- Kirti Nagar Location in Delhi, India
- Coordinates: 28°39′01″N 77°08′40″E﻿ / ﻿28.6504°N 77.1444°E
- Country: India
- State: Delhi
- District: West Delhi

Languages
- • Official: Hindi
- Time zone: UTC+5:30 (IST)
- Planning agency: MCD

= Kirti Nagar =

Kirti Nagar is a neighborhood in Delhi, India. Kirti Nagar is a home to Hindu and Sikh refugees in India, who migrated from Pakistan after the partition of India in 1947. It came up on the lands of the former Basai Darapur village.

Kirti Nagar has a huge residential market consisting of General Stores, Chemists, Aesthetic skin clinic, Salons and many Banks.

Considered one of the upmarket areas in Delhi, the twin localities of Mansarovar Garden and Kirti Nagar are indeed one of the posh areas in West Delhi. The colony mostly consists of private houses and "Kothis", housing rich businessmen and Bhappa Sikhs who migrated from Pakistan after the partition of India constitute a significant part of the population.

The adjacent neighborhood of Rajouri Garden is a popular market, comprising the Main Market, Nehru Market and many western style indoor shopping malls including TDI Mall, Moments mall, TDI Paragon Mall, Shoppers Stop, City Square, West Gate Mall, and Paradise Mall. Together, this area is now the largest single locality shopping conglomeration in Delhi ahead of South Delhi.

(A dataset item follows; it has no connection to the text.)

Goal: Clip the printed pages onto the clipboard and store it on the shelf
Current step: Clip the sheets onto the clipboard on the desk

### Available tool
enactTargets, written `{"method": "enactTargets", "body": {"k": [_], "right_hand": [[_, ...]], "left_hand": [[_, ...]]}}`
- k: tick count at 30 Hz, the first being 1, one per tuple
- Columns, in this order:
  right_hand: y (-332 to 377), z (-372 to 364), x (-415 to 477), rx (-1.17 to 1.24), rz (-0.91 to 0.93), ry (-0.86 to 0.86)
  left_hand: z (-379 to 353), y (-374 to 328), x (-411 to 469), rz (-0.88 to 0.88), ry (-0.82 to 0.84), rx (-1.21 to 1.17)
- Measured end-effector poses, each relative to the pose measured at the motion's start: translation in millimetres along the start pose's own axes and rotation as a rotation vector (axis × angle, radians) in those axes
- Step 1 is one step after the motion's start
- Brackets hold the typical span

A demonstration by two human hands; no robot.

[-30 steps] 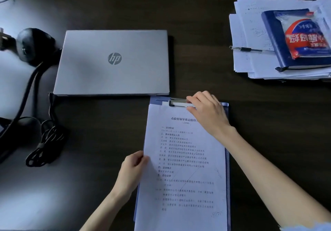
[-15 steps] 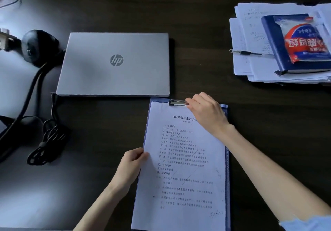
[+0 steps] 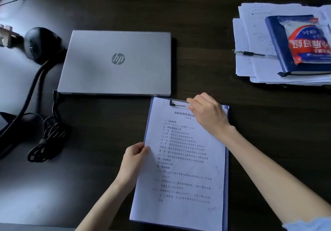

Kirti Nagar is well connected to the Delhi Metro via the Kirti Nagar station, which is one of the few Metro stations with a feeder bus service. Mansarovar Garden and Kirti Nagar localities are adjacent to the Ring Road on one side and Patel Road on the other which connect to Dhaula Kuan and the Central Business District of Connaught Place, respectively.

Surrounding areas to Kirti Nagar are Ramesh Nagar, Mansarovar Garden, Rajouri Garden, Punjabi Bagh and Patel Nagar.